* **Your task**
Your job is to give again, exactly and with no additions, the lines in the records below from the one with "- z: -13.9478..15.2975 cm" through the one with "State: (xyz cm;", both included. Omit the pictures.

[Saved data entries]
'''
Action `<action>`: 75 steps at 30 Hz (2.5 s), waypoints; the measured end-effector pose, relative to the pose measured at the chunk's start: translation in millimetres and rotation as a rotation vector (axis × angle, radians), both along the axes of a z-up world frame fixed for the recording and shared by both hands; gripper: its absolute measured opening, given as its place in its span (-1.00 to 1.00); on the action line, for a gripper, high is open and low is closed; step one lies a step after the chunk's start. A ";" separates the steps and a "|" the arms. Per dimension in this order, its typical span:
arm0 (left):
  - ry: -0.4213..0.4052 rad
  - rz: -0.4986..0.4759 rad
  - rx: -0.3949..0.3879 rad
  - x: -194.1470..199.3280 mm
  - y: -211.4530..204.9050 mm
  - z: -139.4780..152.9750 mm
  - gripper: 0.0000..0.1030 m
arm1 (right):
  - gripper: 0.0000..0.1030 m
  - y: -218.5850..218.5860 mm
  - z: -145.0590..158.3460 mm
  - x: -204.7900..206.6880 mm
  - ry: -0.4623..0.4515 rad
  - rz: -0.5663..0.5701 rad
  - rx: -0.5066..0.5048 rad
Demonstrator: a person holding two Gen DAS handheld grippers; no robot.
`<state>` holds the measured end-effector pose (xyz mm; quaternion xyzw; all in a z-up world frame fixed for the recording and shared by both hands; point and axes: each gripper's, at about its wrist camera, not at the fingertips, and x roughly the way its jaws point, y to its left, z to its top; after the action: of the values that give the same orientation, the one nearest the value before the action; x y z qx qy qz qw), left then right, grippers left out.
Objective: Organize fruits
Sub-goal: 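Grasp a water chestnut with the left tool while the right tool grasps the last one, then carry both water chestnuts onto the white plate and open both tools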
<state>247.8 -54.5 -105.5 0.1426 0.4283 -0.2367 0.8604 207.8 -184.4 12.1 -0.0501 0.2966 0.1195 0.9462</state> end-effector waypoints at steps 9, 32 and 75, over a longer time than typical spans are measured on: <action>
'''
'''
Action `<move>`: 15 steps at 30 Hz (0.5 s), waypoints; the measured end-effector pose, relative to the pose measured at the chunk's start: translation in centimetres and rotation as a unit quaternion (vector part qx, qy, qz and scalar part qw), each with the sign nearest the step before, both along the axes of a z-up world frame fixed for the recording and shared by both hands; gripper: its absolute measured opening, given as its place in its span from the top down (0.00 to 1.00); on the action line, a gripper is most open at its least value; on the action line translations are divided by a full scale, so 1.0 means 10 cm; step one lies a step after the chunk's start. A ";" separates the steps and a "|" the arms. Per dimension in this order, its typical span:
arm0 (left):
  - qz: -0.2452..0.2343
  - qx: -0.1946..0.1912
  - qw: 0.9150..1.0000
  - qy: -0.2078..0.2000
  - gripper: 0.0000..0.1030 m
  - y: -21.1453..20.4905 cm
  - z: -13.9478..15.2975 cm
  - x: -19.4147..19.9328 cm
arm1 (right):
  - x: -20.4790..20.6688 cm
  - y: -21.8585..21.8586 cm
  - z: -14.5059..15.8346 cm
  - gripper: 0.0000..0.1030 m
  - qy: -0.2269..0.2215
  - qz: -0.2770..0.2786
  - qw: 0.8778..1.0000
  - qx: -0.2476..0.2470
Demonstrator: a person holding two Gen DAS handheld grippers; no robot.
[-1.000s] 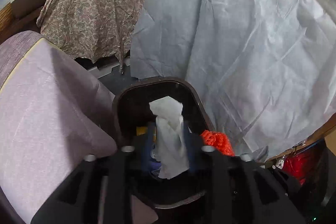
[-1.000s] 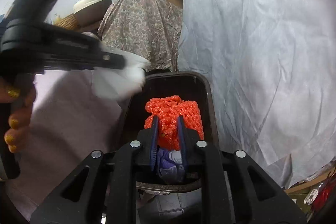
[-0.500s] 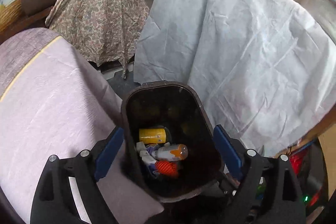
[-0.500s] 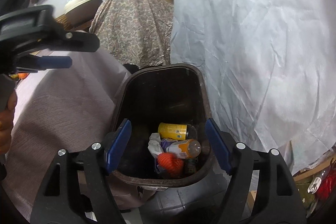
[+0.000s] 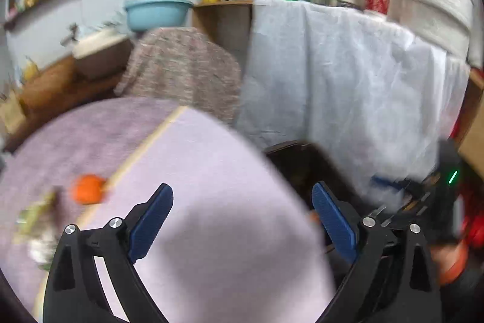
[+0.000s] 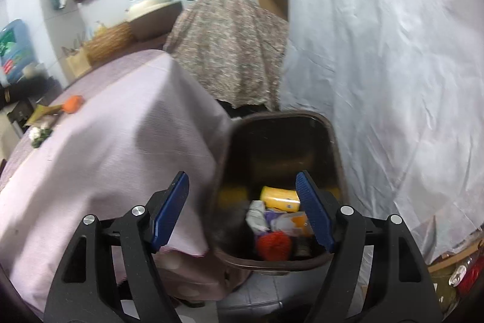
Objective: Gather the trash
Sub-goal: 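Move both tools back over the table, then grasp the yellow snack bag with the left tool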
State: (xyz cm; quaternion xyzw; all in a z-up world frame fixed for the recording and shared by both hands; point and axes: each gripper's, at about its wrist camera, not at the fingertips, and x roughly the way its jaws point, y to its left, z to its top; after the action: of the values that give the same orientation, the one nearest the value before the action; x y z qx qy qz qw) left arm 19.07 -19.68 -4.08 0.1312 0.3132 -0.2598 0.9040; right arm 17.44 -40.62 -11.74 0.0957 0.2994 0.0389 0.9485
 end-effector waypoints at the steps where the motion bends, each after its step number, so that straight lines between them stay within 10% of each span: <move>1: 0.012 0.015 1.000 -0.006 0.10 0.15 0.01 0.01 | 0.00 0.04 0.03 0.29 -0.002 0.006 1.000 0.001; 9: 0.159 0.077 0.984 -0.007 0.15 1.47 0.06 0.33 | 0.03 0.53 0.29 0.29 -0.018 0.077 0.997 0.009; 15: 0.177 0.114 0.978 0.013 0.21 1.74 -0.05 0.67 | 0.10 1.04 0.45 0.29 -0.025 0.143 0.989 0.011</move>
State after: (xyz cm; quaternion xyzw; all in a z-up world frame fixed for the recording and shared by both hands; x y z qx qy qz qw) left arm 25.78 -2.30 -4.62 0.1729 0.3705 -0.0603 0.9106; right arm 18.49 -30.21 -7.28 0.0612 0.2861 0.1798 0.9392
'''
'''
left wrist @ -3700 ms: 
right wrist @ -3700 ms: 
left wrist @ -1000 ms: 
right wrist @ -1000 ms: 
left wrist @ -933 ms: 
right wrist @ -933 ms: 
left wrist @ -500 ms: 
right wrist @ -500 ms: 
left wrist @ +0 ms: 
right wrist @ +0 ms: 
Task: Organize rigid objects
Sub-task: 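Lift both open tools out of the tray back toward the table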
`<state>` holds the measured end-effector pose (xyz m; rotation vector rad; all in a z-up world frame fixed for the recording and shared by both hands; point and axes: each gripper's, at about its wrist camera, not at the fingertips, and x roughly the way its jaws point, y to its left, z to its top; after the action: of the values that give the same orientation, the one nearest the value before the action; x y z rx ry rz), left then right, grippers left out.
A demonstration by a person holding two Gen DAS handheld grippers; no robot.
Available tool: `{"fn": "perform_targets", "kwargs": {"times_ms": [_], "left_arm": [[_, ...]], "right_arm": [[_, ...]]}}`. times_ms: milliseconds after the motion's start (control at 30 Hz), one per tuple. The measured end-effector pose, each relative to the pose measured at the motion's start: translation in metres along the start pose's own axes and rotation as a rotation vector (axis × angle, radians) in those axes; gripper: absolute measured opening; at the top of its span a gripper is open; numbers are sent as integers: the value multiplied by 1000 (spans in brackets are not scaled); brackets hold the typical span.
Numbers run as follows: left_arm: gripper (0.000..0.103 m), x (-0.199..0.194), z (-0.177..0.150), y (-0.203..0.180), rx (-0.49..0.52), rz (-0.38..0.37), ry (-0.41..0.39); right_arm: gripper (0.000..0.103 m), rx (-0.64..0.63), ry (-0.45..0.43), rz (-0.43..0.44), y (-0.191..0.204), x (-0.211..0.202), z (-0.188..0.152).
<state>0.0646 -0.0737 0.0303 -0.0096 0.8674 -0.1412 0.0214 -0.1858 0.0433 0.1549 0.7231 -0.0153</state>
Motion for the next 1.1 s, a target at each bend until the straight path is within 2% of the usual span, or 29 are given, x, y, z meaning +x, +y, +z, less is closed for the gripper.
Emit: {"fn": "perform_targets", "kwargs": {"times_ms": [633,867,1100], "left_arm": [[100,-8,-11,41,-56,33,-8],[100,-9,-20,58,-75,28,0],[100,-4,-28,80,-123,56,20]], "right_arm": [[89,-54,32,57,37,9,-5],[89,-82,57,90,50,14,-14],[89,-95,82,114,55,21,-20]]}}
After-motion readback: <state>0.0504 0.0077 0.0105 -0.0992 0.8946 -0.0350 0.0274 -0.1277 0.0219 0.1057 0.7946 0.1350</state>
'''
* **Answer for the task**
  - z: -13.9478..15.2975 cm
  - x: -19.4147..19.9328 cm
arm1 (right):
  - x: -20.4790..20.6688 cm
  - y: -21.8585..21.8586 cm
  - z: -14.5059..15.8346 cm
  - gripper: 0.0000..0.1030 m
  - qy: -0.2269..0.2215
  - qz: -0.2770..0.2786
  - qw: 0.8778..1.0000
  - qx: -0.2476..0.2470
Demonstrator: a person holding two Gen DAS handheld grippers; no robot.
[-1.000s] 
[-1.000s] 
[-0.500s] 
[-0.500s] 
[+0.000s] 
[+0.000s] 
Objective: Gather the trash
Sub-goal: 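Move both tools back over the table, then grasp the yellow snack bag with the left tool
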State: (xyz cm; quaternion xyzw; all in a z-up world frame fixed for the recording and shared by both hands; point and axes: each gripper's, at about its wrist camera, not at the fingertips, and x roughly the way its jaws point, y to its left, z to its top; after the action: of the values that give the same orientation, the one nearest the value before the action; x y z qx qy qz qw) left arm 19.07 -19.68 -4.08 0.1312 0.3132 -0.2598 0.9040; right arm 17.44 -40.62 -11.74 0.0957 0.2994 0.0389 0.9485

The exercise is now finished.